As time progressed, Itanium "couldn’t keep up with rapid performance advances in x86 land," said Brookwood. "There were several Itanium clusters in the Top 500 Supercomputers list in 2003 and 2004, but they are not there anymore," he added.
Oracle announced last month it will no longer support Itanium in future versions of its database software although it will continue to support existing Itanium users. The move was widely seen as a competitive blast against Hewlett-Packard that co-developed Itanium with Intel and is the major system vendor using the architecture.

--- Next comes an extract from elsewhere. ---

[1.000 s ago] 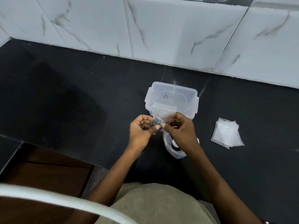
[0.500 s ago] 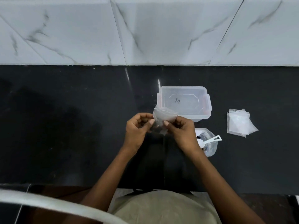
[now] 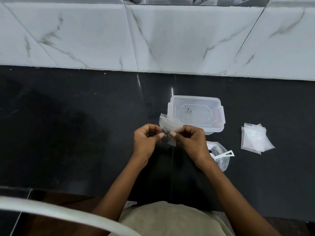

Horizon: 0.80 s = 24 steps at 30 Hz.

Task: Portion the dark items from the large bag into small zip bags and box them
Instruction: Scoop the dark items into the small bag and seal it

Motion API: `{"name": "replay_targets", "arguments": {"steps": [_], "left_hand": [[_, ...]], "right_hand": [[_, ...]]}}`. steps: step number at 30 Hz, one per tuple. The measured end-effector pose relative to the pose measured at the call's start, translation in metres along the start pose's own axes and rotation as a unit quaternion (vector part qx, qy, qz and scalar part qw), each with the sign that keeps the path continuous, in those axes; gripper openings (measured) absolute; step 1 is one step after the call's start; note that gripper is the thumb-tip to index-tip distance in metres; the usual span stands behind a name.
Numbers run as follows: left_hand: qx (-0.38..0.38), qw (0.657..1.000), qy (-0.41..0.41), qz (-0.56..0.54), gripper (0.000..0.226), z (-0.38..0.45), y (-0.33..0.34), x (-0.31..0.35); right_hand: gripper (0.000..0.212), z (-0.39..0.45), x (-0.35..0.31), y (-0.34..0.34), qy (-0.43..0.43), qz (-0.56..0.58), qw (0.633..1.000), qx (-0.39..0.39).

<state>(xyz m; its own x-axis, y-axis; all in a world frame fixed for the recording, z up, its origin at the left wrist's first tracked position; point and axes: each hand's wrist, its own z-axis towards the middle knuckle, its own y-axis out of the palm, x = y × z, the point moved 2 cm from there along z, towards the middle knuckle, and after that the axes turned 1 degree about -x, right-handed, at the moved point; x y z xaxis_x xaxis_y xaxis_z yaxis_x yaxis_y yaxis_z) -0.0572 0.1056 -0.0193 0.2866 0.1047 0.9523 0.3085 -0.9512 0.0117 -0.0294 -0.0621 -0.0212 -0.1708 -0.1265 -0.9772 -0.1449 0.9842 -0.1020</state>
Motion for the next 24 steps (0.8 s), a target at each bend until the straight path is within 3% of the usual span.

Intel reiterated its support for Itanium in briefings on the launch of the Xeon E7 processor which Intel said rivals Itanium in performance and reliability. At ISSCC, Intel detailed the Poulson version of Itanium due to ship in 2012 and said it is working on a follow on called Kittson. The $4 billion annual business in Itanium systems is significant but dwarfed by a $30 billion business in Xeon servers.
The Gelato group served to "exchanged ideas, encourage each other [and help] people get direct access to researchers at HP and Intel for information about [Itanium] systems and compilers.

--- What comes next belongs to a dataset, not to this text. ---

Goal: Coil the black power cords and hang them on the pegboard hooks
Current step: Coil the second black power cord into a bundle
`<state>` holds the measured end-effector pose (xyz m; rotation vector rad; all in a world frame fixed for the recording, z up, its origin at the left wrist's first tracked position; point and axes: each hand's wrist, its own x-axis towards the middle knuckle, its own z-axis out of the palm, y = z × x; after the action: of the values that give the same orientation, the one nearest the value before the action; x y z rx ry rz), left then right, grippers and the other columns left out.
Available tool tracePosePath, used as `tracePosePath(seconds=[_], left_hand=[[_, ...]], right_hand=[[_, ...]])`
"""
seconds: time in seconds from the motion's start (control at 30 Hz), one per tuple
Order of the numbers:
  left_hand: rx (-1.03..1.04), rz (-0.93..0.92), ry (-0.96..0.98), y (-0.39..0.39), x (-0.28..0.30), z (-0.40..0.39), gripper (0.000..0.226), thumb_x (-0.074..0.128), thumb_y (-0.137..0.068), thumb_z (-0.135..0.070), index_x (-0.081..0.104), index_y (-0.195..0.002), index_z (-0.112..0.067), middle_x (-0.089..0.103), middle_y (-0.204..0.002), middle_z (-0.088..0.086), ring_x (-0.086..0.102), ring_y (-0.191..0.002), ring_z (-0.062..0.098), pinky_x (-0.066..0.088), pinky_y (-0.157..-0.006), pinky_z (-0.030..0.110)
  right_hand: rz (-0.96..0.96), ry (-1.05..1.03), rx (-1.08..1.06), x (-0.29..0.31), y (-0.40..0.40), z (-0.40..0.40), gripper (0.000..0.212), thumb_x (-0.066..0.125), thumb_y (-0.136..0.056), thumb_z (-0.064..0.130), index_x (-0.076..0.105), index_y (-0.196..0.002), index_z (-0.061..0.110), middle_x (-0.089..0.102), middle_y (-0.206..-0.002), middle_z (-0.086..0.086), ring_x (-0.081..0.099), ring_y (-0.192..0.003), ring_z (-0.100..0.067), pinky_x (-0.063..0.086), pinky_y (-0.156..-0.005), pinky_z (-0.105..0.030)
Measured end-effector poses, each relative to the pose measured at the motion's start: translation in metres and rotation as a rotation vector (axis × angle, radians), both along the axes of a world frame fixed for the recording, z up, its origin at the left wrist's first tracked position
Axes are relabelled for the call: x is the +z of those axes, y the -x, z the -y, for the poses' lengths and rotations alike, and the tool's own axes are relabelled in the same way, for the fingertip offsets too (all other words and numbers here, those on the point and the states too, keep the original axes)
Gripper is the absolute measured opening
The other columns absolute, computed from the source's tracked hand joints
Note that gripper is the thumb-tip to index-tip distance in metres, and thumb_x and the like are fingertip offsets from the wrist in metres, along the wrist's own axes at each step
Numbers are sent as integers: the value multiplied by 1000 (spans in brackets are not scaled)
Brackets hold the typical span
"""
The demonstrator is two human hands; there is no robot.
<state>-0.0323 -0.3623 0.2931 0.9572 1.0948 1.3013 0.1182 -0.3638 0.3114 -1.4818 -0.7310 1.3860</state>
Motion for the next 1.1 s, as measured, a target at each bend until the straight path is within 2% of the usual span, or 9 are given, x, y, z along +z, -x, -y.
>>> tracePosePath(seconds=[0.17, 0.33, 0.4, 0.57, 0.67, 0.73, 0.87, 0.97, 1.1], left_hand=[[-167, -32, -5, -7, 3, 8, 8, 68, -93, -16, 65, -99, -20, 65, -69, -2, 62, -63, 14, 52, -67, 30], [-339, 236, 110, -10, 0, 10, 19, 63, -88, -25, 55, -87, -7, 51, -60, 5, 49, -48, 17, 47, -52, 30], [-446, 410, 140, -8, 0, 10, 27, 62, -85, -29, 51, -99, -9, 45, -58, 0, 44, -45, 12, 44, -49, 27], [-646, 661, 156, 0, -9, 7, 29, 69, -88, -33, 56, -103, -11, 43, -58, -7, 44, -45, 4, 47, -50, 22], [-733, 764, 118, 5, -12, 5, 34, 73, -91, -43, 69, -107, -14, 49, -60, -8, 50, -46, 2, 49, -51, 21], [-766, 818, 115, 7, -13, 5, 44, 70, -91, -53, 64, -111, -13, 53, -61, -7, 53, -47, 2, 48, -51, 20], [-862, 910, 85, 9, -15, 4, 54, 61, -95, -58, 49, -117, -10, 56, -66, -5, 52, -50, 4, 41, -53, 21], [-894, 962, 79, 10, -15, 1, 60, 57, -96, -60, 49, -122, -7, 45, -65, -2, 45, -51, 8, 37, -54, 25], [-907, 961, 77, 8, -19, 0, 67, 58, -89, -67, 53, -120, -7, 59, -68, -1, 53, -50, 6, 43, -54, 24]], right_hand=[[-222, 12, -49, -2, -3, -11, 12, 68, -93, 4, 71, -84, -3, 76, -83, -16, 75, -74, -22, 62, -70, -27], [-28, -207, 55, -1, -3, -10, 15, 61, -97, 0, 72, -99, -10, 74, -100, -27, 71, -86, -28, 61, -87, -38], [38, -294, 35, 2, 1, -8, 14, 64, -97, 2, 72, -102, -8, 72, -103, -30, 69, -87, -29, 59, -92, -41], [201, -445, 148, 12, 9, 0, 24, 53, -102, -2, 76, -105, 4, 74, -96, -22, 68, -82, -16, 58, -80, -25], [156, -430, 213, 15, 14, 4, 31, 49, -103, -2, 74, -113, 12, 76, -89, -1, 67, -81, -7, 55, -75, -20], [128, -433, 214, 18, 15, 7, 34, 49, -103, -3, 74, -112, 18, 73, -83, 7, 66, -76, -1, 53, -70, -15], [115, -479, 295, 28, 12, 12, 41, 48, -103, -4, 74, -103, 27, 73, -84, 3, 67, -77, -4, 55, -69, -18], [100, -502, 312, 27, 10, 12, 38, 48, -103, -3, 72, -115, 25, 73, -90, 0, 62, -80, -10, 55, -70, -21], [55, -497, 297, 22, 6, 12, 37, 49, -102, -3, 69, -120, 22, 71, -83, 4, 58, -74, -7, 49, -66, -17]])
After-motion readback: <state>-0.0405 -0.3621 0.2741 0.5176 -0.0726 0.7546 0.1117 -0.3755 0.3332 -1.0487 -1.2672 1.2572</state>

On its Web site, the group defines its mission as enabling Linux-based Intel Itanium computing solutions for academic, government and industrial research. Its Web site lists about 40 Gelato leaders, almost entirely academics from China, Europe, South America and the U.S. along with a handful of representatives from Hewlett-Packard, Intel and SGI.
Gelato maintained at least three working groups including one on compilers and another on Linux utilities. HP, Intel and SGI were Gelato sponsors.
The group hosted a three-day developer conference in Silicon Valley in 2007 that hosted a keynote speaker from Oracle. It also hosted a 2006 event in Singapore.